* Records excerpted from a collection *
━━━━━━━━━━━━━━━━

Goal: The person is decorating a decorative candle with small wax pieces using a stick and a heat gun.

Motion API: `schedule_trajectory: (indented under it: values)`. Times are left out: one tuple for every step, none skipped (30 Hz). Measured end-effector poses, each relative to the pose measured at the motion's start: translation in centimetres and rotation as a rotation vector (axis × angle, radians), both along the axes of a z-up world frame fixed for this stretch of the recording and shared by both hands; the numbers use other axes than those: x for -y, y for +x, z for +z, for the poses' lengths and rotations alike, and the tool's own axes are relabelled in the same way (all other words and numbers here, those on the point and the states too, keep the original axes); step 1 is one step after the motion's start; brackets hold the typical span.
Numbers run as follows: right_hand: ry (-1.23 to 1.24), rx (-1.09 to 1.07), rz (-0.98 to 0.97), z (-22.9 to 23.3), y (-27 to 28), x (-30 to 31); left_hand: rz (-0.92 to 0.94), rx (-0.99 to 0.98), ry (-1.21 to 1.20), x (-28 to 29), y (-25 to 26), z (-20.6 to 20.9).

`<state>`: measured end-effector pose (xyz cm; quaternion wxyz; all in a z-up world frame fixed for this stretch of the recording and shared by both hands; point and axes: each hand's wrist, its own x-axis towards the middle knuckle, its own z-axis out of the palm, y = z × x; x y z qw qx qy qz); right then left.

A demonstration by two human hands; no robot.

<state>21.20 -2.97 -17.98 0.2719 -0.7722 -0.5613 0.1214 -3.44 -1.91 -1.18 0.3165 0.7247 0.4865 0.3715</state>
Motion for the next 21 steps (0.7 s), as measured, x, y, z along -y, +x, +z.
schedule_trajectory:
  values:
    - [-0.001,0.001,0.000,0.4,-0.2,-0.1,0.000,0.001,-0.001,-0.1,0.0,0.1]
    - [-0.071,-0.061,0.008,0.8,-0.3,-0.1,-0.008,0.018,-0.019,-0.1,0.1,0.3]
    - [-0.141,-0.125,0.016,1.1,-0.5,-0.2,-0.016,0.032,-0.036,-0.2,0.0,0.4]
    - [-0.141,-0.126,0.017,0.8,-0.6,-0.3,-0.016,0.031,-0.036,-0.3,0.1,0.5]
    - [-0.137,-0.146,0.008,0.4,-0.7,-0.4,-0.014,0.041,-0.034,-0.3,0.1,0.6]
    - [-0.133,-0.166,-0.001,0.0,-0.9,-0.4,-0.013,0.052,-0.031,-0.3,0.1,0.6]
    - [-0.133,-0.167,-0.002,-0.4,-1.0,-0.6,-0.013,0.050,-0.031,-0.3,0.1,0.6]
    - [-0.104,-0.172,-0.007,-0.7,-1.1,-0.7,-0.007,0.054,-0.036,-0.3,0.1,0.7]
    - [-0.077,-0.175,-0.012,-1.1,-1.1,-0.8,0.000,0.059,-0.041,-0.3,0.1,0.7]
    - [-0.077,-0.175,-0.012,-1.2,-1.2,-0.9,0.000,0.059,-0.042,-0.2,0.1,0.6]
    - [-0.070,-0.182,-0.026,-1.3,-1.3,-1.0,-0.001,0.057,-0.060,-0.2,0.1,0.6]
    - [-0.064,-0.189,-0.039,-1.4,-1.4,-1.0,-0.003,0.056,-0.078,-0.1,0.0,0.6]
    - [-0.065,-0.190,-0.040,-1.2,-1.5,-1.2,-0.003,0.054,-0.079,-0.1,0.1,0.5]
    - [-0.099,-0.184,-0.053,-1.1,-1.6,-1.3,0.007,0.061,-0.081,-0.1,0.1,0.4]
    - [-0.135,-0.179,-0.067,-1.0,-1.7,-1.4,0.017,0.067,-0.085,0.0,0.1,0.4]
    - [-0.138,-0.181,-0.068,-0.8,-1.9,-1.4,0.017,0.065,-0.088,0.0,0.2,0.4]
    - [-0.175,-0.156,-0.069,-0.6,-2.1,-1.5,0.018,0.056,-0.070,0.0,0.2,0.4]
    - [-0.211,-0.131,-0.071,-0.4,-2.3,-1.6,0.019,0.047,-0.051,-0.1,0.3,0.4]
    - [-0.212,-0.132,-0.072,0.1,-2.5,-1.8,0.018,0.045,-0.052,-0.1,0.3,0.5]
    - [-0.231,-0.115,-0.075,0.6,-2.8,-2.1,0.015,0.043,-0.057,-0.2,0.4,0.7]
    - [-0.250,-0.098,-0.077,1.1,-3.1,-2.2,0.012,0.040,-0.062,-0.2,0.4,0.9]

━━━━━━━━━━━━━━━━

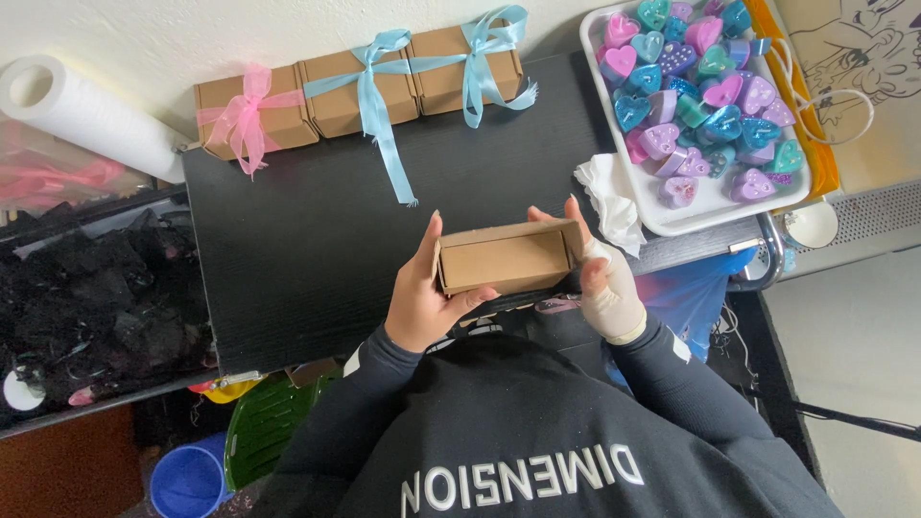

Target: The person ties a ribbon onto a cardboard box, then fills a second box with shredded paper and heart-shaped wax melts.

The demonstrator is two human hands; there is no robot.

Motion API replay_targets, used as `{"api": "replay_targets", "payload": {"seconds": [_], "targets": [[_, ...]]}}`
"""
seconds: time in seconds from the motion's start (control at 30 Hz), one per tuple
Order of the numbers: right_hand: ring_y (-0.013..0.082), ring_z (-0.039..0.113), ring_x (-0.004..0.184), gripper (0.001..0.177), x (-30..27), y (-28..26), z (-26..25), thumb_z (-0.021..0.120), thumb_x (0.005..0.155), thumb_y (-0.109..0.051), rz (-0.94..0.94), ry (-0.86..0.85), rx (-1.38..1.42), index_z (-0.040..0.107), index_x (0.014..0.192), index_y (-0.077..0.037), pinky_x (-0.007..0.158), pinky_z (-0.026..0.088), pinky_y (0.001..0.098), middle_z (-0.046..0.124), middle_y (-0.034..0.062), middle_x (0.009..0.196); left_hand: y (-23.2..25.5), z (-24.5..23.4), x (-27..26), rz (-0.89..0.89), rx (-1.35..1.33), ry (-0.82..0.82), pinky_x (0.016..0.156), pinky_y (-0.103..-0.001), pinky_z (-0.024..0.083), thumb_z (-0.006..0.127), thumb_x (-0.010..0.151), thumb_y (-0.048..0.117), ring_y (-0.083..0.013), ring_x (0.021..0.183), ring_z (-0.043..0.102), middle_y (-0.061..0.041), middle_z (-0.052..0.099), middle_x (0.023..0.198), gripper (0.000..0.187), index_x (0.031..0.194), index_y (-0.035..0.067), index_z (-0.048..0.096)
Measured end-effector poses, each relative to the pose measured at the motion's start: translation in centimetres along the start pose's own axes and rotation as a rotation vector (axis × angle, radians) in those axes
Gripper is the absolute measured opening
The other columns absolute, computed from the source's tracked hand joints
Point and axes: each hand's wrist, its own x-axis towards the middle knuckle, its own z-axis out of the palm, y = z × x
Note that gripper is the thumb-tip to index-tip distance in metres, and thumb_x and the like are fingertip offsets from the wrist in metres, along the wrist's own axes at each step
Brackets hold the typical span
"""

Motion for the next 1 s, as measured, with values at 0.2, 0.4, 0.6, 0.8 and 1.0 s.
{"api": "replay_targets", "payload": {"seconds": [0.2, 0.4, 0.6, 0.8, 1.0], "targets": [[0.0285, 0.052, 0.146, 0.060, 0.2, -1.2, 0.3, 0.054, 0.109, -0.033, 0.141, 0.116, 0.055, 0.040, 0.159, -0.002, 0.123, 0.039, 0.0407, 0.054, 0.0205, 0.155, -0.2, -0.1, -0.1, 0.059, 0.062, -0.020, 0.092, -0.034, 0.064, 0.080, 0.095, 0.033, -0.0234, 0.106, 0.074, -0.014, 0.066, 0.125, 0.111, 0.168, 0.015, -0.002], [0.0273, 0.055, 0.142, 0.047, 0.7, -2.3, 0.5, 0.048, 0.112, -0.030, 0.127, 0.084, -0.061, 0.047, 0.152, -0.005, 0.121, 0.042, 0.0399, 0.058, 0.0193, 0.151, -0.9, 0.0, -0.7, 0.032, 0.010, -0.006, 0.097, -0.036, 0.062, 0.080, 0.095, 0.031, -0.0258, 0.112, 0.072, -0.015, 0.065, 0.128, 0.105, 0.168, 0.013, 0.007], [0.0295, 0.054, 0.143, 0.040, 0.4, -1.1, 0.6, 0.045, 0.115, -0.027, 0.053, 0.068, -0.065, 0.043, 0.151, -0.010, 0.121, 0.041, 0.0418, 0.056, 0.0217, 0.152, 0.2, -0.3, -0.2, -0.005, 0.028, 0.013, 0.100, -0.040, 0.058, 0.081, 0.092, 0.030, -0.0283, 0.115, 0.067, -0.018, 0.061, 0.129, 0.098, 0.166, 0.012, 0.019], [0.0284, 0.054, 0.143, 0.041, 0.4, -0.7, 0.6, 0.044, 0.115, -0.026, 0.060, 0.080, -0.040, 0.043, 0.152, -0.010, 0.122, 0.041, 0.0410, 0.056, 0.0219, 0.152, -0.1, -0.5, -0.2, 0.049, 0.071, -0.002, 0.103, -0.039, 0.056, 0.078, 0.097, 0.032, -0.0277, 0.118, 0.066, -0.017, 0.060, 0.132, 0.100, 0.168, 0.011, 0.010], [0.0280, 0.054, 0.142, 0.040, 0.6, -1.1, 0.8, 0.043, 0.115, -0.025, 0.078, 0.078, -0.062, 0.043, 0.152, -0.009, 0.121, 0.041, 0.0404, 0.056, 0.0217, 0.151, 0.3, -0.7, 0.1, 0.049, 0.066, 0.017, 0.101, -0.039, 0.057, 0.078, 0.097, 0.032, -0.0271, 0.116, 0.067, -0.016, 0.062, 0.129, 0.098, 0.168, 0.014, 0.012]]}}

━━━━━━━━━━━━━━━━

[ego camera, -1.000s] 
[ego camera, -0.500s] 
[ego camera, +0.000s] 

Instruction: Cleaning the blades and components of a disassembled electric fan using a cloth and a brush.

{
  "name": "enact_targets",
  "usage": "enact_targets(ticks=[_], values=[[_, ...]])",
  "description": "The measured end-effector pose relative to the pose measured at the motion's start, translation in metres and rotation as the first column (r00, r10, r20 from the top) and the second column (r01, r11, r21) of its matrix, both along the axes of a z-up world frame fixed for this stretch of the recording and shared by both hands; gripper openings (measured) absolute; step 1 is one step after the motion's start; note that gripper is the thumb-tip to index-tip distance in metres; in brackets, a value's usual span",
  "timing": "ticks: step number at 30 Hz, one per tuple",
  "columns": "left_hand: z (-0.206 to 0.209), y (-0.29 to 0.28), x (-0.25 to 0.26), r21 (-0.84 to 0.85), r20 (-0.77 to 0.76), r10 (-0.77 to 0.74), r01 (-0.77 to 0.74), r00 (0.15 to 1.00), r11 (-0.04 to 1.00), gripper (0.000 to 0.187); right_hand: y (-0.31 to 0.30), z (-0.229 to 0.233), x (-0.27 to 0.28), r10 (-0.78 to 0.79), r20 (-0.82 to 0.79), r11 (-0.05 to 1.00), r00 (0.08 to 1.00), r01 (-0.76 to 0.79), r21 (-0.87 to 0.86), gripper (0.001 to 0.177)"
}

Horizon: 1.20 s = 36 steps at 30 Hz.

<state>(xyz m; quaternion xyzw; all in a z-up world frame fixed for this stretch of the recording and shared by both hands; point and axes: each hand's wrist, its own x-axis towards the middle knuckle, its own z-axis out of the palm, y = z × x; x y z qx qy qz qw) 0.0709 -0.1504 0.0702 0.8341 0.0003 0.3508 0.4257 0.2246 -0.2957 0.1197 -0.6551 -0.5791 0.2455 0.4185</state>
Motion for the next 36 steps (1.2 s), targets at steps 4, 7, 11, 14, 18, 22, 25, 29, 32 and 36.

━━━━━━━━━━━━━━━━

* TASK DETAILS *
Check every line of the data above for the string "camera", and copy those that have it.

* OUTPUT OF THE EXERCISE *
[ego camera, -1.000s] 
[ego camera, -0.500s] 
[ego camera, +0.000s] 

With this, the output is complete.